Seungwoo Shin – Exploiting a digital micromirror device for a multimodal approach combinning optical diffraction tomography and 3D structured illumination microscopy. I am always happy to see cool implementations with DMDs. This is one of them. KAIST delivers.

We propose a multimodal system combining ODT and 3-D SIM to measure both 3-D RI and fluorescence distributions of samples with advantages including high spatiotemporal resolution as well as molecular specificity. By exploiting active illumination control of a digital micromirror device and two different illumination wavelengths, our setup allows to individually operate either ODT or 3-D SIM. To demonstrate the feasibility of our method, 3-D RI and fluorescence distributions of a planar cluster of fluorescent beads were reconstructed. To further demonstrate the applicability, a 3-D fluorescence and time-lapse 3-D RI distributions of fluorescent beads inside a HeLa cell were measured.

Post featured image extracted from here.

Optical companding

Christmas came and gone, and I am still trying to keep up with some papers I’ve read in the last months.

The guys at UCLA keep doing impressive stuff. First time I saw something from them was their work on Nature about ultrafast optical imaging (woah!).

This time they have proposed a way to improve the digitization of an electrical signal.
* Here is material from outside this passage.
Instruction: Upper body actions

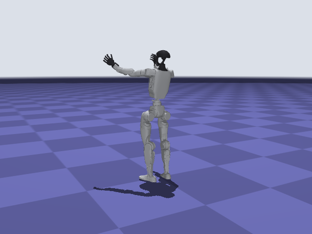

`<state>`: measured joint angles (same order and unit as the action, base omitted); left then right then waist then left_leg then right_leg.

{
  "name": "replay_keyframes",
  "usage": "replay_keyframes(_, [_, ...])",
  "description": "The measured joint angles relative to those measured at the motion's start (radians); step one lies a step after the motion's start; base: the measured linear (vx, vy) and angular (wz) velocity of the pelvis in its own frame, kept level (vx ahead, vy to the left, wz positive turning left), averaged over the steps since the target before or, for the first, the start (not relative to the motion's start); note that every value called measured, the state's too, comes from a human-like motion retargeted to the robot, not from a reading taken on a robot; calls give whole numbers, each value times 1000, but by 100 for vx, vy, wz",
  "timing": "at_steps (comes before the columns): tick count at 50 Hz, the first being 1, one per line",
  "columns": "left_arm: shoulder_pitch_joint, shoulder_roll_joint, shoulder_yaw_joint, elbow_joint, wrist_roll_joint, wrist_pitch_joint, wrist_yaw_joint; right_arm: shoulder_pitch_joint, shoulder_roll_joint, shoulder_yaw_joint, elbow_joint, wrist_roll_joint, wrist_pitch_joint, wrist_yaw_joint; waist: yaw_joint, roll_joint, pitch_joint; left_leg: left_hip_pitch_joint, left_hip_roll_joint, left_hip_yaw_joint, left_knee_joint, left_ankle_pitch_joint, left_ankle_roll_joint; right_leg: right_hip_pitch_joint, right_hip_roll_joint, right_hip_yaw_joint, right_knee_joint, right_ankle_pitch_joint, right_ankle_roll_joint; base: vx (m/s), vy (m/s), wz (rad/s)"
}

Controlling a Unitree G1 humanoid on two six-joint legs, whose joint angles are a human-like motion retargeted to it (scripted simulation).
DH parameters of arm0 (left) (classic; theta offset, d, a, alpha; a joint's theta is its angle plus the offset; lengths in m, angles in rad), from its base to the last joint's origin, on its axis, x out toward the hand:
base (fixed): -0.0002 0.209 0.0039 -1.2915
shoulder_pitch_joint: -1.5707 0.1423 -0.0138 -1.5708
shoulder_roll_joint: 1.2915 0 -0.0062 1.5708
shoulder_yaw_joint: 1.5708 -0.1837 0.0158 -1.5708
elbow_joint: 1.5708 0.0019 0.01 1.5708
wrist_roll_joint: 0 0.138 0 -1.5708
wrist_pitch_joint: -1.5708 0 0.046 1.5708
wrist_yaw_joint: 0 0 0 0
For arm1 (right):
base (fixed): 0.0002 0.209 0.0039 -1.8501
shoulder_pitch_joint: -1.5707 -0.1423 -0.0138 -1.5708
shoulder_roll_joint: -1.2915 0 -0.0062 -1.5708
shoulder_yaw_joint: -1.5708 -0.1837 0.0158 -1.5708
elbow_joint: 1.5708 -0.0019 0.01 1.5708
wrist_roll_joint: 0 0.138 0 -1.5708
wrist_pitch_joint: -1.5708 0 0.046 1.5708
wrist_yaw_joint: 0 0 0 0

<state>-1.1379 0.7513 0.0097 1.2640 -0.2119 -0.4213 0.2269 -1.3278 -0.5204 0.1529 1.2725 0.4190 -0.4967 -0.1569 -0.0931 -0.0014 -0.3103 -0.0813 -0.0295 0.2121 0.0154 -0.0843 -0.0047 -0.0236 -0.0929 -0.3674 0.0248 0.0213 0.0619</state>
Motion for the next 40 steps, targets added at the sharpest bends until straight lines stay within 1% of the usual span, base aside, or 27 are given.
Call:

Living in the time of the ‘great convergence’, every time we are more aware than Optics, Electronics, and Computer Science are closely related. Nowadays, in order to acquire optical information, one has almost always to deal with electrical signals in the analog domain, which need to be digitized before working with them in a computer. To do so, the most used tools are analog-to-digital converters (ADC). These instruments receive an electrical signal (analog), and convert it to a digital signal (a number representing the voltage or the current you are working with). This quantification sometimes results problematic, given that the full dynamic range of the signal (from the maximum to the minimum value) has to be divided in a finite number of steps (bins). If the signal presents very low variations, the bins might be not small enough to see the full details. One can try to see those details by amplifying the signal, but then the bigger values of the signal might be larger than the maximum value measurable by the ADC, provoking saturation.
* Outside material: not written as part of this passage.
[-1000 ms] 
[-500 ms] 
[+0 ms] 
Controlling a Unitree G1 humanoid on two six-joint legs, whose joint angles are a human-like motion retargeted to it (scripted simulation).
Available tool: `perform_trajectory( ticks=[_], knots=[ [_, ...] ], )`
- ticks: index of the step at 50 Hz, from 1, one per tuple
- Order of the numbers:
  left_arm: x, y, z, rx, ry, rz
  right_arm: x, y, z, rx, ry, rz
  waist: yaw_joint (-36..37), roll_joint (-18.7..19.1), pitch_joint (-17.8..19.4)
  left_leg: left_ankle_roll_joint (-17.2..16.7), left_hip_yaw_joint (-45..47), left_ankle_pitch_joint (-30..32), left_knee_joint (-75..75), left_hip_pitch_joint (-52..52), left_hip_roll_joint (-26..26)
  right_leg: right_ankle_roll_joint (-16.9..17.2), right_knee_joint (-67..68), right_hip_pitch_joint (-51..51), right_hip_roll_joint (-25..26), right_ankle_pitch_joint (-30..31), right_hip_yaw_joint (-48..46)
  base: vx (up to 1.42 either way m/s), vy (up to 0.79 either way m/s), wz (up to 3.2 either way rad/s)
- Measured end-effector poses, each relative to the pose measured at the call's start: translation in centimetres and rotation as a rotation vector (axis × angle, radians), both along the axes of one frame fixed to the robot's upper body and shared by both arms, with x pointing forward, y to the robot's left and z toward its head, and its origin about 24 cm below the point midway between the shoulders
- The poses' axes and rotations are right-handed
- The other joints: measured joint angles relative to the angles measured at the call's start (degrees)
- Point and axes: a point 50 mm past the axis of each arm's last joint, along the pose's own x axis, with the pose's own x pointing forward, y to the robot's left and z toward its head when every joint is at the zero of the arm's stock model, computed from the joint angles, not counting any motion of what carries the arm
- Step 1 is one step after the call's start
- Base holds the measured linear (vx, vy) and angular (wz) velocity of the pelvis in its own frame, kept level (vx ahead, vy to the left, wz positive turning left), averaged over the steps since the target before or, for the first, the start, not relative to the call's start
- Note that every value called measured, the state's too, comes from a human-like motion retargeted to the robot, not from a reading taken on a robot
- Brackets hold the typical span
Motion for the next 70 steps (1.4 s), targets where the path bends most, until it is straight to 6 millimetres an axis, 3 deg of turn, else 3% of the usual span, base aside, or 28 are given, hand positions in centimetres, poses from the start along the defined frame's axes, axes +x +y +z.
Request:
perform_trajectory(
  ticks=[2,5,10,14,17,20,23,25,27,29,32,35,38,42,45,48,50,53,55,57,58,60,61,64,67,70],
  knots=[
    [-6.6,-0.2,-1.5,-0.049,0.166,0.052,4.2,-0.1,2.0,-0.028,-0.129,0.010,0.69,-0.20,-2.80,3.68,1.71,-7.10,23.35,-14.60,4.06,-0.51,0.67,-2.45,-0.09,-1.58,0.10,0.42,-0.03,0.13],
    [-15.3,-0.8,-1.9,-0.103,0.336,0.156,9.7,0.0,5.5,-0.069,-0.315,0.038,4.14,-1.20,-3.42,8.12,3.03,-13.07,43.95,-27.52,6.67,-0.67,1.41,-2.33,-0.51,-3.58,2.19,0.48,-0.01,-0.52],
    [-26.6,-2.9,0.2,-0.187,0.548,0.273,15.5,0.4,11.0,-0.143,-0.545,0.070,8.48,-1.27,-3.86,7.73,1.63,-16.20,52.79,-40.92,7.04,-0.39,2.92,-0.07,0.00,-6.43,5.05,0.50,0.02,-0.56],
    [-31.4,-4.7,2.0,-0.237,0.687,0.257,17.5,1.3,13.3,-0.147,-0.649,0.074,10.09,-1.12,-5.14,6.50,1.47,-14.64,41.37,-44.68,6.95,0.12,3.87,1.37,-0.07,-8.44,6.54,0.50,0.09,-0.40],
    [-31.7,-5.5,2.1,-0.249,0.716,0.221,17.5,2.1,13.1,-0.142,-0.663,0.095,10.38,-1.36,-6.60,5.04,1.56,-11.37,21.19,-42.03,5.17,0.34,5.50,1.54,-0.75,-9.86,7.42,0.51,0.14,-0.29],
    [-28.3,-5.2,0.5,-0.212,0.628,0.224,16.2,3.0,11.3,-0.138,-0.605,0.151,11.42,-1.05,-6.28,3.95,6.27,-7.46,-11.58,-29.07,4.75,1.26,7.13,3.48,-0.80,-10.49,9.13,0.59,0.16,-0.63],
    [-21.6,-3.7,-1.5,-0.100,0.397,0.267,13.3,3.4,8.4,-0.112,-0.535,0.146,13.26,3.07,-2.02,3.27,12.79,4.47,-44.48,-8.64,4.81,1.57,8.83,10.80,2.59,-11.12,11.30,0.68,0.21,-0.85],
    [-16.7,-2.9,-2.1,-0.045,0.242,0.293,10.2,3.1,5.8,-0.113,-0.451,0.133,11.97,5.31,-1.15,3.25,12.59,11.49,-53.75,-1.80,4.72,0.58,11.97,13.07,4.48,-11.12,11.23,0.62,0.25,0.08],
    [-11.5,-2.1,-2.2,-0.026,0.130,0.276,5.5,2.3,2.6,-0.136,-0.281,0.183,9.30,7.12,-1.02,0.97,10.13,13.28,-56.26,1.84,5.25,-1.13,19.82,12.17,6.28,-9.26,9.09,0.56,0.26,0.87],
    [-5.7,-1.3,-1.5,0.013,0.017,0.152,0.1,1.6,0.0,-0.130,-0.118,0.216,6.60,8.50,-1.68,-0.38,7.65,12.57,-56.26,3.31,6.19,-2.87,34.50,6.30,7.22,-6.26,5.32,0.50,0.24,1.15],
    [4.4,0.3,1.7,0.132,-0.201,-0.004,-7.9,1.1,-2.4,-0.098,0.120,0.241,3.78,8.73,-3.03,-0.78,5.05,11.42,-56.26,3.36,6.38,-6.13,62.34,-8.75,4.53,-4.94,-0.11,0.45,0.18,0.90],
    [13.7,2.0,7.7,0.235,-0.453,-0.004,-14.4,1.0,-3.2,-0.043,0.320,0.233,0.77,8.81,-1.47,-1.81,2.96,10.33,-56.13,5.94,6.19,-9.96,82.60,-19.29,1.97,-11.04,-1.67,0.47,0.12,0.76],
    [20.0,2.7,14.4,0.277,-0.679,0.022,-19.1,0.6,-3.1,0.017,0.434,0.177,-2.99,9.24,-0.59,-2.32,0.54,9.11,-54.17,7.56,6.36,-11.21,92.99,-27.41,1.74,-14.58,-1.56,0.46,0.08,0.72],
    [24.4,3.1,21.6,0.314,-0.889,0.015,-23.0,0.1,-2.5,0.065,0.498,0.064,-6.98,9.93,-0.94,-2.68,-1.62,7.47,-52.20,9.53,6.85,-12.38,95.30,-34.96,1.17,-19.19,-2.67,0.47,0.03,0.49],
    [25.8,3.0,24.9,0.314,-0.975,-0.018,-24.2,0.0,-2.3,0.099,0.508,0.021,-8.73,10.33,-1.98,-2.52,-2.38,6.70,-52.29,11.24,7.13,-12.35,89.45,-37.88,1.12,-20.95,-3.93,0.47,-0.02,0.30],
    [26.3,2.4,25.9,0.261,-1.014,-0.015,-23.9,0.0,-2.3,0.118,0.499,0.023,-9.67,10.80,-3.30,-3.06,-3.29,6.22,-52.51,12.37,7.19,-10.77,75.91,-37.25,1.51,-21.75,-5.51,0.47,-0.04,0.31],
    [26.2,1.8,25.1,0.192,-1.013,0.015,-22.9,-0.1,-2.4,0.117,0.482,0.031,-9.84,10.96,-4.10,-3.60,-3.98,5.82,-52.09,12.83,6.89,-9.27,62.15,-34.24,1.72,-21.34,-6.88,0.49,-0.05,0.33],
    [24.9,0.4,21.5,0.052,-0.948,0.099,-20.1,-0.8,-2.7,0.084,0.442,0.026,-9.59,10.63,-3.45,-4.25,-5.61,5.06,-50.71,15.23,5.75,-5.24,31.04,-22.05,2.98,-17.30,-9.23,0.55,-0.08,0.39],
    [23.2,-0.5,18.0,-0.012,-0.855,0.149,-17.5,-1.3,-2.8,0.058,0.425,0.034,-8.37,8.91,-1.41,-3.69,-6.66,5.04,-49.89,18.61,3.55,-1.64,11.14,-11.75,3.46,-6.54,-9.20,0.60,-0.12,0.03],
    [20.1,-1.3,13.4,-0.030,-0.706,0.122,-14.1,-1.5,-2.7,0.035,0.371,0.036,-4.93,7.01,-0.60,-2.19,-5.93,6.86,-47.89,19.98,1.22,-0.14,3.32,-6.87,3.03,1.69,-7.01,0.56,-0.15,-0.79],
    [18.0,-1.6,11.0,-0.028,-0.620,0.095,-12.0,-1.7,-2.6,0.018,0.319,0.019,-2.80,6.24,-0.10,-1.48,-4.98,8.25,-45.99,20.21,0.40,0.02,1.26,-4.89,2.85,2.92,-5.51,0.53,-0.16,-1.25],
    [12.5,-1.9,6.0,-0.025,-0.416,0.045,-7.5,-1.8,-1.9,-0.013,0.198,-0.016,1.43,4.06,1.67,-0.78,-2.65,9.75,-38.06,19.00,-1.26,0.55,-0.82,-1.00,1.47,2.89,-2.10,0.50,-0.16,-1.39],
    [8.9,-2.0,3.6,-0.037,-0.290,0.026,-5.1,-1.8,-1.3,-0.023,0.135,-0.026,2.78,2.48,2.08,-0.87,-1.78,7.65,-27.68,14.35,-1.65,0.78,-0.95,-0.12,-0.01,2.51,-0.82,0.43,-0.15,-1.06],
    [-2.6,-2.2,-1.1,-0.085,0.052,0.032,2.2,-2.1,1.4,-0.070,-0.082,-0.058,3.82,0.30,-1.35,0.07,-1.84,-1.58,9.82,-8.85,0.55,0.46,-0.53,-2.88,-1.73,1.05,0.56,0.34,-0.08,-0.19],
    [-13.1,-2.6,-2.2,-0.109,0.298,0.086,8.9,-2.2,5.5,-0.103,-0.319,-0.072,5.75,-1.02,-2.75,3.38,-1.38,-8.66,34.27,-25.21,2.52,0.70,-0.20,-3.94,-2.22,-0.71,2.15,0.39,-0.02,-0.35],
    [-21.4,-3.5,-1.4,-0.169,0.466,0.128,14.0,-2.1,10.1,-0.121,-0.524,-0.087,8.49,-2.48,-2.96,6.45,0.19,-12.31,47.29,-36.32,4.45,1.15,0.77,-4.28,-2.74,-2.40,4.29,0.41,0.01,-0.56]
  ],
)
Jalali’s group proposes to use Optical Companding to overcome this issue. The fundamental idea is to use optical processes that are not linear to compress the high amplitude signal parts, while amplifying the small amplitude signal values at the same time. After that, a traditional ADC digitizes the signal, and the knowledge about the optical compressor makes it possible to restore the original signal with great accuracy.

Optical Companding,

Yunshan Jiang, Bahram Jalali, submitted on 29 Dec 2017, https://arxiv.org/abs/1801.00007

(featured image exctracted from Fig. 1 of the manuscript)

Abstract,
We introduce a new nonlinear analog optical computing concept that compresses the signal’s dynamic range and realizes non-uniform quantization that reshapes and improves the signal-to-noise ratio in the digital domain.